-- Opening Marker --

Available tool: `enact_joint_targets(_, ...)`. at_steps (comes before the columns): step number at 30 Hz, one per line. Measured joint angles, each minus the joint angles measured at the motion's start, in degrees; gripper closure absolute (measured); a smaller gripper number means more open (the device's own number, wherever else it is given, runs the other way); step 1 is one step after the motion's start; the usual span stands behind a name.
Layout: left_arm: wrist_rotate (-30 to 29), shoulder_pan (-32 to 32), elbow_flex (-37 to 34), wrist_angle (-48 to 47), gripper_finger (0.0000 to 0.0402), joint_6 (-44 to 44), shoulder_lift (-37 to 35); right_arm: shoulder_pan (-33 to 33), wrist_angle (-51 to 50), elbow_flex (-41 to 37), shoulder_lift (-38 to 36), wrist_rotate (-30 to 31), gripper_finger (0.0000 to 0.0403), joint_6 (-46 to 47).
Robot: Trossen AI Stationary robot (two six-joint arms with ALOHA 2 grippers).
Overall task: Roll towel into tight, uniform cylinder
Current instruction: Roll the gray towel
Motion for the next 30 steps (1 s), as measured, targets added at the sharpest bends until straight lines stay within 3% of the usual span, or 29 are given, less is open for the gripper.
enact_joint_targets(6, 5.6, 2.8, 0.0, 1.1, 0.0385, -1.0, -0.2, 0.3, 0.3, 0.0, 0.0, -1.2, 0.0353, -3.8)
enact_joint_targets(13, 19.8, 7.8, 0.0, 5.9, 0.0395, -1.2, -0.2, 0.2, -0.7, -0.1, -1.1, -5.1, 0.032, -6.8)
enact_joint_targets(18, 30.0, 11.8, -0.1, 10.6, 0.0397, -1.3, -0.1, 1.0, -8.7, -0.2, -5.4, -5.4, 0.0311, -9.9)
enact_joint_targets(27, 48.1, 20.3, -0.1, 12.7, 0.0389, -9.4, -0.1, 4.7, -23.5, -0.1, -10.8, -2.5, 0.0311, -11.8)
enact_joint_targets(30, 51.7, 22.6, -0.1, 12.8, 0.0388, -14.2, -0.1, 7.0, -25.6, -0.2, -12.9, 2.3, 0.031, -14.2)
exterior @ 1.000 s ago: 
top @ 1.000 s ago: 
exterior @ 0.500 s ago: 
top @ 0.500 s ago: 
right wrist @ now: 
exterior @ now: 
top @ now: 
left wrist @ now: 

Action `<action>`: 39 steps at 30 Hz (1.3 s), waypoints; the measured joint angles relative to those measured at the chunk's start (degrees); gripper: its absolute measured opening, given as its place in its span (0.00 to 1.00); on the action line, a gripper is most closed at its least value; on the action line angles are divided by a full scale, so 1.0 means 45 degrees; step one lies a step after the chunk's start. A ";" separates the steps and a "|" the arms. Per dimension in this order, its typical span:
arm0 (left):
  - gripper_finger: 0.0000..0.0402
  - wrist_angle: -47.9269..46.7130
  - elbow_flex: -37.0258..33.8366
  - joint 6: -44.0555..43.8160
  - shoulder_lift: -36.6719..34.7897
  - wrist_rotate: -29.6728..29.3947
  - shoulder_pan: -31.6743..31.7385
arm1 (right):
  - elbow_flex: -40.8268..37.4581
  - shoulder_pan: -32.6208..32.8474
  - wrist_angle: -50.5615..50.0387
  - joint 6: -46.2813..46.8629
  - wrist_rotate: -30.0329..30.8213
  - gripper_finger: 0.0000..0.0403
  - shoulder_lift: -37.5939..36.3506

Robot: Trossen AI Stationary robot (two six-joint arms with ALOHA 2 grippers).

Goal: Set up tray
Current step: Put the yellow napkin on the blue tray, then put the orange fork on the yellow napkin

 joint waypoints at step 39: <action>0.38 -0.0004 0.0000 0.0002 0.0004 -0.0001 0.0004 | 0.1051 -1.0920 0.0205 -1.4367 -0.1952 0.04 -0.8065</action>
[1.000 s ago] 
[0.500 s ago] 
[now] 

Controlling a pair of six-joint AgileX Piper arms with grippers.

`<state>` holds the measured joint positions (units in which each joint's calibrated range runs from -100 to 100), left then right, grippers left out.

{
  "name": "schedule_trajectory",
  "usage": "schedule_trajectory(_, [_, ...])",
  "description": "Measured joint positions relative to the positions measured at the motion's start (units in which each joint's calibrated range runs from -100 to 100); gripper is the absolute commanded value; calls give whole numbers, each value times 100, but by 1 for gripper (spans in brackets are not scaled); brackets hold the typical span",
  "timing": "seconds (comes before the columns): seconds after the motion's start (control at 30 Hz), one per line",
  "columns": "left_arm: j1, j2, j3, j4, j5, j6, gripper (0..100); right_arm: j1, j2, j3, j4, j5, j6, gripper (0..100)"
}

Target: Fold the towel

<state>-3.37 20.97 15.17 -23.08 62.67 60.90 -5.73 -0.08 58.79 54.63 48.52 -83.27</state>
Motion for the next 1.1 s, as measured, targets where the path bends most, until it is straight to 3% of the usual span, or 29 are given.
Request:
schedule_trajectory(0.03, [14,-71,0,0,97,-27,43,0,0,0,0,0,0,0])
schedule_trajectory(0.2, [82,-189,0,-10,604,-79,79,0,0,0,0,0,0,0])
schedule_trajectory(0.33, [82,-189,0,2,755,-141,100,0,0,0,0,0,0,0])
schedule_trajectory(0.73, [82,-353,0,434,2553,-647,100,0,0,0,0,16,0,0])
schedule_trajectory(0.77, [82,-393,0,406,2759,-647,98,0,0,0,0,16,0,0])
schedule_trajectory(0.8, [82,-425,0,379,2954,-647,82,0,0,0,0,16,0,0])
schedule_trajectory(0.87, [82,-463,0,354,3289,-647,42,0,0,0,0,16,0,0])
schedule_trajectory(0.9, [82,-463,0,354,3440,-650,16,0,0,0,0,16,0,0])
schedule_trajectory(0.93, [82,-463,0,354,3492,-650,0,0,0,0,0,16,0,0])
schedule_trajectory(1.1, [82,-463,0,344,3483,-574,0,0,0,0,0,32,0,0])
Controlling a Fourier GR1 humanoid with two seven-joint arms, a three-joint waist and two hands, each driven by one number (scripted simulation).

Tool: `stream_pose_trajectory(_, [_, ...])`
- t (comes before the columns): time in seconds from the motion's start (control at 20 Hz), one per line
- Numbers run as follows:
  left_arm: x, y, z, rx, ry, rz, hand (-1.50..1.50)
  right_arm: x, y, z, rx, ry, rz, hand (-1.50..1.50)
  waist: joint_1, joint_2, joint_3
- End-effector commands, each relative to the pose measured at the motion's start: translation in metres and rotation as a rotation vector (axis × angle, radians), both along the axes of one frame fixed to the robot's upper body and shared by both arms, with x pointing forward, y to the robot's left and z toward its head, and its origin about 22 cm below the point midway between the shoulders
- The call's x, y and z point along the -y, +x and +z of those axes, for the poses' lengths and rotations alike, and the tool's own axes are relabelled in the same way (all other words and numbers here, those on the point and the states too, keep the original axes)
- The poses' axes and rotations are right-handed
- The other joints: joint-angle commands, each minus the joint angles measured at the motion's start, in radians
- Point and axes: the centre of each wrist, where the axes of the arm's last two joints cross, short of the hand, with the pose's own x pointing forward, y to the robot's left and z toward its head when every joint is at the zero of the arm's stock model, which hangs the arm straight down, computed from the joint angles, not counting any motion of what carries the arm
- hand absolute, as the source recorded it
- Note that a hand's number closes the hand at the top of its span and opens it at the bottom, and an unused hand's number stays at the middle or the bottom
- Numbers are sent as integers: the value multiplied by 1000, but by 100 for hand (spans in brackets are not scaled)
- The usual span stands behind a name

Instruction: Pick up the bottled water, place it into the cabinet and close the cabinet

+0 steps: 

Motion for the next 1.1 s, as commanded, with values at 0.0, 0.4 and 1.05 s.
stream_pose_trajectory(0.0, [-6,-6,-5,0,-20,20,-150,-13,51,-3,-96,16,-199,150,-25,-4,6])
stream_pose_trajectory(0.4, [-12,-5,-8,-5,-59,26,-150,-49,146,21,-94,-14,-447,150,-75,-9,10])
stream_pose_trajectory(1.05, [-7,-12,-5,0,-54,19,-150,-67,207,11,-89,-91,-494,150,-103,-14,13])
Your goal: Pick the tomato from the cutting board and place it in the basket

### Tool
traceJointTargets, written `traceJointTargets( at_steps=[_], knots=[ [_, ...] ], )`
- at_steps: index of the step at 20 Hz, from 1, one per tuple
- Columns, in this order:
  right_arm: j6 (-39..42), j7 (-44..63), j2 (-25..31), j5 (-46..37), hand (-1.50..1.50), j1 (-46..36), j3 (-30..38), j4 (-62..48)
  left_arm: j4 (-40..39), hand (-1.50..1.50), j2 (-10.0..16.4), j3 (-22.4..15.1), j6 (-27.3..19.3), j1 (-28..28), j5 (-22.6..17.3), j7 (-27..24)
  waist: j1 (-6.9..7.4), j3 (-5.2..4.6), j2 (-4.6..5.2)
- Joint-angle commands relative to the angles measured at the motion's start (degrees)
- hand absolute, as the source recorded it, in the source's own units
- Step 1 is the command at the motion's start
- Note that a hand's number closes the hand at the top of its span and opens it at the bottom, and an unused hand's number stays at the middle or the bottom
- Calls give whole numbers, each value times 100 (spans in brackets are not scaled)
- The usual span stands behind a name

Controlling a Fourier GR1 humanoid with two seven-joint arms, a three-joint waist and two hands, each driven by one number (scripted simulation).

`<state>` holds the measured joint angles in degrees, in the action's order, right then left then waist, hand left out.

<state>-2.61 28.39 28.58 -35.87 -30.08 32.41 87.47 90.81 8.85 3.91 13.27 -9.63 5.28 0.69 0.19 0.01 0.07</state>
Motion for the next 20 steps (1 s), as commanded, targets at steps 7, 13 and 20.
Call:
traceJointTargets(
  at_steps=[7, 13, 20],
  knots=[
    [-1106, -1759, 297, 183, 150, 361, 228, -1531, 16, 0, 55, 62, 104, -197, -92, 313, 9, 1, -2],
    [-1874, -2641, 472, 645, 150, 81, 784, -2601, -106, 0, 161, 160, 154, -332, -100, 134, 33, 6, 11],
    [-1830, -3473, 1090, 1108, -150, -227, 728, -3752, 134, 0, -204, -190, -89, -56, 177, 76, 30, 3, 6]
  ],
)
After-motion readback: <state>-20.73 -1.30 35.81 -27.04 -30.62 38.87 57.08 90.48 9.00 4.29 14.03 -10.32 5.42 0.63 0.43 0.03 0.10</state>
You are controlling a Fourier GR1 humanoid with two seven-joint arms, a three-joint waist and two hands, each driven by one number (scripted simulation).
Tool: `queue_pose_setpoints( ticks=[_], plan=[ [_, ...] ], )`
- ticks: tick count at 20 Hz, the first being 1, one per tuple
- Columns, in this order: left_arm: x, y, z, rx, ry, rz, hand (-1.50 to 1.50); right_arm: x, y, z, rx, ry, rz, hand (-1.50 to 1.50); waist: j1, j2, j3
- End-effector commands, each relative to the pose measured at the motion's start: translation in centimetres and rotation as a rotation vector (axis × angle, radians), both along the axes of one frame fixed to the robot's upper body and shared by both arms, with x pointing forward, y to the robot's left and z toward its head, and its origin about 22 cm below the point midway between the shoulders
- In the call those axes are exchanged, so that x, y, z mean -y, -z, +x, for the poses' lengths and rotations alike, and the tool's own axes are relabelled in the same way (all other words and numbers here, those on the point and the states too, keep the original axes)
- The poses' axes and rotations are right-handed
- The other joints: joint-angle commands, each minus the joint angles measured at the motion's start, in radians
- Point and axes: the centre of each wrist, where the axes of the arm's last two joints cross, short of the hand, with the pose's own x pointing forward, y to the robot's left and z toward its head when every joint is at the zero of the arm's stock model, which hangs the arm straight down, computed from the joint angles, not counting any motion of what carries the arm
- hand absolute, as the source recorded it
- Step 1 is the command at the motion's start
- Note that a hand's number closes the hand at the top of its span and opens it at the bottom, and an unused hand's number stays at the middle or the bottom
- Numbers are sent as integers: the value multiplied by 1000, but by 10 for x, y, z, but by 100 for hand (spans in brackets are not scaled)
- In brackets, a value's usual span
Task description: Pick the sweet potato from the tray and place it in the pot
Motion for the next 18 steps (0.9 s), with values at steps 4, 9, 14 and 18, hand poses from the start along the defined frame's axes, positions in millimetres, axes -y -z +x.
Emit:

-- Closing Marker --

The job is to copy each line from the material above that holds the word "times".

- Solution for this exercise -
  "description": "Measured joint positions relative to the positions measured at the motion's start (units in which each joint's calibrated range runs from -100 to 100); gripper is the absolute commanded value; calls give whole numbers, each value times 100, but by 1 for gripper (spans in brackets are not scaled); brackets hold the typical span",
- Calls give whole numbers, each value times 100 (spans in brackets are not scaled)

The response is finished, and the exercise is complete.